In the entries, find all lines that hold the word "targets" and copy them.

[Opening Exercise inputs section]

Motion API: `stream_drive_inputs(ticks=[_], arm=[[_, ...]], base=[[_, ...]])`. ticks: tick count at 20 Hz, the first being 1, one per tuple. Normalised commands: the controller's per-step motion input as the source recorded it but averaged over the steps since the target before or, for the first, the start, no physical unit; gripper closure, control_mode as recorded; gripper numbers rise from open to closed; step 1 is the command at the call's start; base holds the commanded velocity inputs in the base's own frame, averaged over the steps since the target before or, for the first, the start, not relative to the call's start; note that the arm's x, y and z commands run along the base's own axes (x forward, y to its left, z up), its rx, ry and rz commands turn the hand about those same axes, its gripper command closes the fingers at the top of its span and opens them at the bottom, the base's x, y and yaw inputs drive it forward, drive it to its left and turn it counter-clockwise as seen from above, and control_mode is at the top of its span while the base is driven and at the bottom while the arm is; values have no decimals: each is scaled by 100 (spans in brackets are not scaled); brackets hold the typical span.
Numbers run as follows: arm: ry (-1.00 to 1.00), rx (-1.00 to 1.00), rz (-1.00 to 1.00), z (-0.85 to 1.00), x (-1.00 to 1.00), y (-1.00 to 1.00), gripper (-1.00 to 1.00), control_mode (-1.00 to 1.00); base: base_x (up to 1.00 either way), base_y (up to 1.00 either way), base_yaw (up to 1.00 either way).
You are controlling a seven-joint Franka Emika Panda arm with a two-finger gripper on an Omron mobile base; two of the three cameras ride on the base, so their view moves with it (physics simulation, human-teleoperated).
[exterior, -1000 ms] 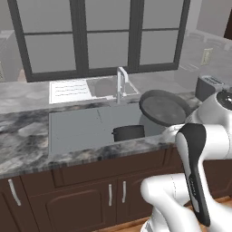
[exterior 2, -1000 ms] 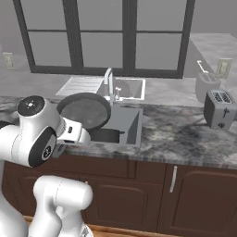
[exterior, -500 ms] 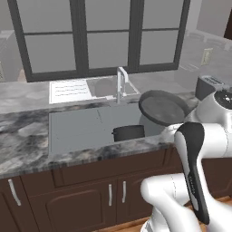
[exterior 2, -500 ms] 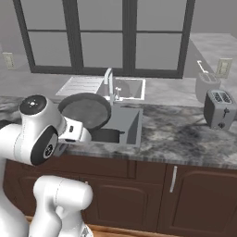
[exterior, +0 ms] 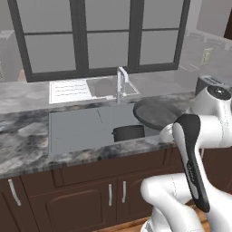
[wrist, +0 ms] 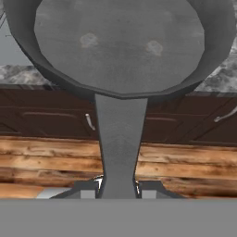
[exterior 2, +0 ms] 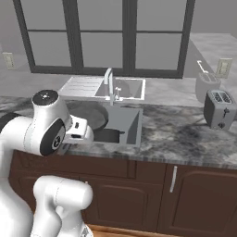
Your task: Move the pot and pan from the stove into the sink.
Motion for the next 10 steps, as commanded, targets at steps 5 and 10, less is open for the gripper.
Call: stream_drive_inputs(ticks=[5,10], arm=[[15,0,5,-2,39,0,100,-100],[19,0,0,0,58,0,100,-100]], base=[[0,0,0],[0,0,0]])
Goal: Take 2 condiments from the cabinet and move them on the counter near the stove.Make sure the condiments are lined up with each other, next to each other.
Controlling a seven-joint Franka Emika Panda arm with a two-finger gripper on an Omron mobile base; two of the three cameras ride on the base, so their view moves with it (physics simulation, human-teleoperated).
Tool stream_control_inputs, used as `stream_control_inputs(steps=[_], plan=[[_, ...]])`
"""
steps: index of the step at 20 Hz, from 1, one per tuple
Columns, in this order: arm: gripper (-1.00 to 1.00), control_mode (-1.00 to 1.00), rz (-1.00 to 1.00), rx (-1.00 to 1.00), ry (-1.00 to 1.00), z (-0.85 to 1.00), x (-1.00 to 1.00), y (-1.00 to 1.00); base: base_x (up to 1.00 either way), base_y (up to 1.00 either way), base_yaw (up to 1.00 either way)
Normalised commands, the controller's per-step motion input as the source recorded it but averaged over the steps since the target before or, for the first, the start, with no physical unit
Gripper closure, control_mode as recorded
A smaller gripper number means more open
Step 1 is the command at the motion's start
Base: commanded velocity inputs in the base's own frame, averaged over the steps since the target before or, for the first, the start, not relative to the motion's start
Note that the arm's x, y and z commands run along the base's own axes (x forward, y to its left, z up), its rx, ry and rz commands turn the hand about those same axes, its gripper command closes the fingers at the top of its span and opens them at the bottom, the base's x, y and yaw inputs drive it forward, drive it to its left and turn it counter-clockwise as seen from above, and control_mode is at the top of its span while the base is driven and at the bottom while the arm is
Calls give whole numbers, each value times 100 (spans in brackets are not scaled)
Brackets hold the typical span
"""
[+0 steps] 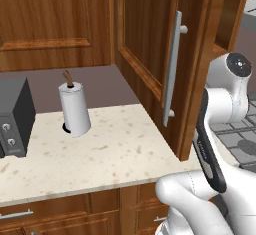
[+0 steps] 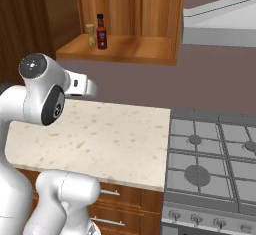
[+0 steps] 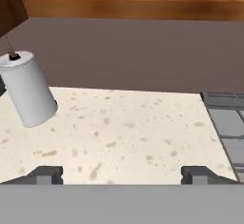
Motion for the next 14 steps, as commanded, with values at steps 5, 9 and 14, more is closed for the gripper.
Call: stream_control_inputs(steps=[5, 9, 14], plan=[[-100, -100, 0, 0, -16, 35, 0, -2, 0, 0, 0], [-100, -100, 0, 0, -7, 37, 0, -4, 0, 0, 0], [-100, -100, 0, 0, -5, 36, 0, -8, 0, 0, 0]])
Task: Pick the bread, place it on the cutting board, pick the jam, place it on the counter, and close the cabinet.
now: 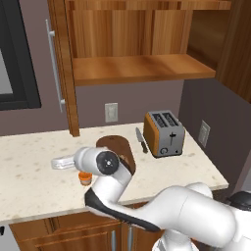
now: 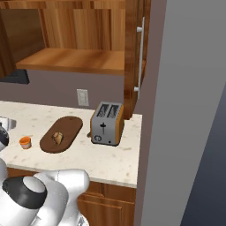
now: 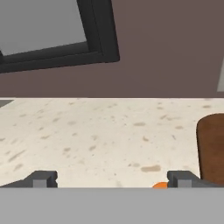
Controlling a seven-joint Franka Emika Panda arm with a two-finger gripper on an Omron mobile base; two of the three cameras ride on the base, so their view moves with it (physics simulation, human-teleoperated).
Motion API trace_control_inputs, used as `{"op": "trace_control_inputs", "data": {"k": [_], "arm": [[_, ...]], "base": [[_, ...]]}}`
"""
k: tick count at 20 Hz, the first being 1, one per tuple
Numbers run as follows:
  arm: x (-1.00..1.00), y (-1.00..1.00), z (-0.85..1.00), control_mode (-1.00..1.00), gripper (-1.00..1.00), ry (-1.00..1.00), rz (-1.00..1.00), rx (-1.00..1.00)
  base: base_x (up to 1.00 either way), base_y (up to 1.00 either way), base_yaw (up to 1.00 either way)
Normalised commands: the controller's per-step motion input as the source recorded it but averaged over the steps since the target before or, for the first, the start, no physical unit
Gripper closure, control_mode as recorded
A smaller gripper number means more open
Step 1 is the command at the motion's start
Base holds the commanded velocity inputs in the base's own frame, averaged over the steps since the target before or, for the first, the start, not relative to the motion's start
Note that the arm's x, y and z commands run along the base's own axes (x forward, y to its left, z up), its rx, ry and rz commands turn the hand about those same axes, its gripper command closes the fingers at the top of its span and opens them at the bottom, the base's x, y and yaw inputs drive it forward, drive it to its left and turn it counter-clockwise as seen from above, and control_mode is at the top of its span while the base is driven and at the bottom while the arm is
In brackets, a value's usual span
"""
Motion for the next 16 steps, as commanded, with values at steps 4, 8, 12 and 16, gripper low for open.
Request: {"op": "trace_control_inputs", "data": {"k": [4,8,12,16], "arm": [[-0.26,0.21,0.12,-1.00,-1.00,-0.13,0.00,-0.03],[-0.14,0.19,0.30,-1.00,-1.00,-0.14,0.00,0.00],[-0.19,0.16,0.43,-1.00,-1.00,-0.15,-0.02,0.00],[-0.22,0.21,0.41,-1.00,-1.00,-0.11,-0.04,0.00]], "base": [[0.00,0.00,0.00],[0.00,0.00,0.00],[0.00,0.00,0.00],[0.00,0.00,0.00]]}}
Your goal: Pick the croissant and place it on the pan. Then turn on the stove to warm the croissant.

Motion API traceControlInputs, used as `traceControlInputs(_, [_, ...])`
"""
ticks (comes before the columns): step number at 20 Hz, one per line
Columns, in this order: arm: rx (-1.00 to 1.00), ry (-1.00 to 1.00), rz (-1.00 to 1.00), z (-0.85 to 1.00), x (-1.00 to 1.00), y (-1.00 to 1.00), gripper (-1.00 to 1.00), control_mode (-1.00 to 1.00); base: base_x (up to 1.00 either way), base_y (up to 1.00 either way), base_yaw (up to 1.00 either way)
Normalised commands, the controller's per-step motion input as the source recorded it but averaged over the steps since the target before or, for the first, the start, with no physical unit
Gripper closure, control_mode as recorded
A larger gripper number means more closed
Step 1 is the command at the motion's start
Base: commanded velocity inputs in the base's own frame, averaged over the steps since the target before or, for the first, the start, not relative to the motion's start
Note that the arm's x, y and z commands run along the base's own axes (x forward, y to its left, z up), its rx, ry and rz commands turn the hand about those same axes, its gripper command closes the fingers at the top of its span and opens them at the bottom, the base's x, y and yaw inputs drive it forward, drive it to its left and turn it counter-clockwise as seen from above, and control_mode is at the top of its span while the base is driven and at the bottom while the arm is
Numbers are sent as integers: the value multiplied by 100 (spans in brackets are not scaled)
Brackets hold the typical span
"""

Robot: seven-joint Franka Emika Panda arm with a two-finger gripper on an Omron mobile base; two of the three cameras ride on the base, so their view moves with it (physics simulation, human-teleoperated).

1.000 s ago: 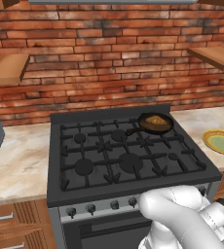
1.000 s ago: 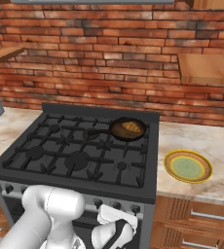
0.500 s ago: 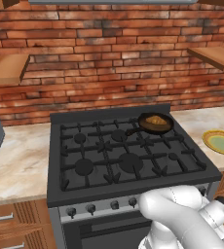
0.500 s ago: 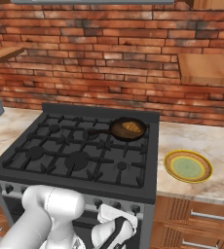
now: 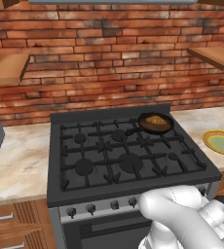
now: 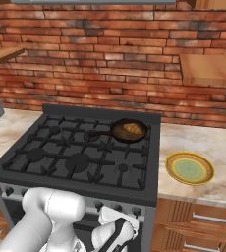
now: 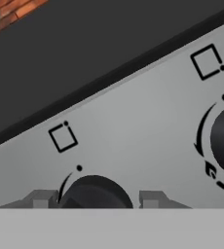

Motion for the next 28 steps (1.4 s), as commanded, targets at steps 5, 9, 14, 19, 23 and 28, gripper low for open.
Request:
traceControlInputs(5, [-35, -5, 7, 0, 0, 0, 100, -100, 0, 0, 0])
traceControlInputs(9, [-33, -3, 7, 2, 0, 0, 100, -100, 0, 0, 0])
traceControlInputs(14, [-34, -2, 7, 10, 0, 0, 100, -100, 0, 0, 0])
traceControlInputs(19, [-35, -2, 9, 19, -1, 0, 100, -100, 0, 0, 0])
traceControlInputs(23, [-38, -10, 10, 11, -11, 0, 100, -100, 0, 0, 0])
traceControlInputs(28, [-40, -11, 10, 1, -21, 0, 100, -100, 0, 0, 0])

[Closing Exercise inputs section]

*Reply to the task*:
Motion for the next 10 steps, as commanded, targets at steps 5 and 10, less is open for the gripper.
Motion for the next 28 steps (1.4 s), as commanded, targets at steps 5, 9, 14, 19, 23 and 28, gripper low for open.

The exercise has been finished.